Please set down all of the data below verbatim.

★ ★ ★ ★

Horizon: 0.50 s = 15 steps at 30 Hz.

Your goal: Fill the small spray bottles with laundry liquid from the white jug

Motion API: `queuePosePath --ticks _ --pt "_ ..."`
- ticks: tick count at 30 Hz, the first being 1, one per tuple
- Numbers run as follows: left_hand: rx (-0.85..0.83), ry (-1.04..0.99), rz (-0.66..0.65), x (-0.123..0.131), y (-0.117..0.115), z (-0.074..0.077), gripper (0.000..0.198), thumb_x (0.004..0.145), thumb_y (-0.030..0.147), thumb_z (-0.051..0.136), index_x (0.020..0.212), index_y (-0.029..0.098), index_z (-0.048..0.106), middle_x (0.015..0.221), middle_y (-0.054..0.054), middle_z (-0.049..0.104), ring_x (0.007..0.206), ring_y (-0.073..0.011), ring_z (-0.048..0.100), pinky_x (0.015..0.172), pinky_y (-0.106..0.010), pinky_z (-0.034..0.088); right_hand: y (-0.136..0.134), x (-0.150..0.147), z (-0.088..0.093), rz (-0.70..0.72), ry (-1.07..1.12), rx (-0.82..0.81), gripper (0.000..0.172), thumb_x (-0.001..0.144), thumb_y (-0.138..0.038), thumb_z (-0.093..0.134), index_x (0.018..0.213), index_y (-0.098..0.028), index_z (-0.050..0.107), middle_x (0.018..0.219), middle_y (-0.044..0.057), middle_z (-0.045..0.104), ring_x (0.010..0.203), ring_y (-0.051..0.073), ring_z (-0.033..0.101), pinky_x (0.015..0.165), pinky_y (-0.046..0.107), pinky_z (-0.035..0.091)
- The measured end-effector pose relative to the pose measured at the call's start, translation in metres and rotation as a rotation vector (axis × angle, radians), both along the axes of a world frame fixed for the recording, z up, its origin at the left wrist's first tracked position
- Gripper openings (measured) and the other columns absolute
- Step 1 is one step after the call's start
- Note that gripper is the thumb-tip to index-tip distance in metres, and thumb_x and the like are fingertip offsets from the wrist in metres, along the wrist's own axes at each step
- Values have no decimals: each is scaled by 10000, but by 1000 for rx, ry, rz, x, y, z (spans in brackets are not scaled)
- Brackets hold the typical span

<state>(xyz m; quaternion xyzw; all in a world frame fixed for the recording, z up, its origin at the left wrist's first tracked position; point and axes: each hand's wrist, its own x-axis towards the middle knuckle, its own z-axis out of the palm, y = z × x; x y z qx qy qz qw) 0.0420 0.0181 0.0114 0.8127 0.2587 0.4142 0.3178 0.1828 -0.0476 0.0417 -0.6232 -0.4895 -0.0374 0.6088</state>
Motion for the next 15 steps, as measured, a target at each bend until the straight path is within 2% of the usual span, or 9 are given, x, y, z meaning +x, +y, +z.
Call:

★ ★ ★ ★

§ **Completed task**:
Horizon: 0.50 s = 15 steps at 30 Hz.

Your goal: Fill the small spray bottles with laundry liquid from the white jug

Motion API: `queuePosePath --ticks _ --pt "_ ..."`
- ticks: tick count at 30 Hz, the first being 1, one per tuple
- Numbers run as follows: left_hand: rx (-0.85..0.83), ry (-1.04..0.99), rz (-0.66..0.65), x (-0.123..0.131), y (-0.117..0.115), z (-0.074..0.077), gripper (0.000..0.198), thumb_x (0.004..0.145), thumb_y (-0.030..0.147), thumb_z (-0.051..0.136), index_x (0.020..0.212), index_y (-0.029..0.098), index_z (-0.048..0.106), middle_x (0.015..0.221), middle_y (-0.054..0.054), middle_z (-0.049..0.104), ring_x (0.007..0.206), ring_y (-0.073..0.011), ring_z (-0.048..0.100), pinky_x (0.015..0.172), pinky_y (-0.106..0.010), pinky_z (-0.034..0.088); right_hand: y (-0.136..0.134), x (-0.150..0.147), z (-0.088..0.093), rz (-0.70..0.72), ry (-1.07..1.12), rx (-0.82..0.81), gripper (0.000..0.172), thumb_x (-0.001..0.144), thumb_y (-0.138..0.038), thumb_z (-0.093..0.134), index_x (0.018..0.213), index_y (-0.098..0.028), index_z (-0.050..0.107), middle_x (0.018..0.219), middle_y (-0.044..0.057), middle_z (-0.045..0.104), ring_x (0.010..0.203), ring_y (-0.051..0.073), ring_z (-0.033..0.101), pinky_x (0.015..0.165), pinky_y (-0.046..0.107), pinky_z (-0.035..0.091)
- The measured end-effector pose relative to the pose measured at the call's start, translation in metres and rotation as a rotation vector (axis × angle, radians), both along the axes of a world frame fixed for the recording, z up, its origin at the left wrist's first tracked position
- Gripper openings (measured) and the other columns absolute
- Step 1 is one step after the call's start
- Note that gripper is the thumb-tip to index-tip distance in metres, and thumb_x and the like are fingertip offsets from the wrist in metres, along the wrist's own axes at each step
- Values have no decimals: each is scaled by 10000, but by 1000 for rx, ry, rz, x, y, z (spans in brackets are not scaled)
- Brackets hold the typical span

<state>(xyz m; quaternion xyzw; all in a world frame fixed for the recording, z up, its origin at the left wrist's first tracked position; point and axes: each hand's wrist, its own x-axis towards the middle knuckle, its own z-axis out of the palm, y = z × x; x y z qx qy qz qw) 0.0420 0.0181 0.0114 0.8127 0.2587 0.4142 0.3178 0.1828 -0.0476 0.0417 -0.6232 -0.4895 -0.0374 0.6088</state>
Motion for the next 15 steps, as measured, a target at each bend until the straight path is within 2% of the usual span, or 9 are given, x, y, z meaning +x, +y, +z.
Call:

No more output will be given.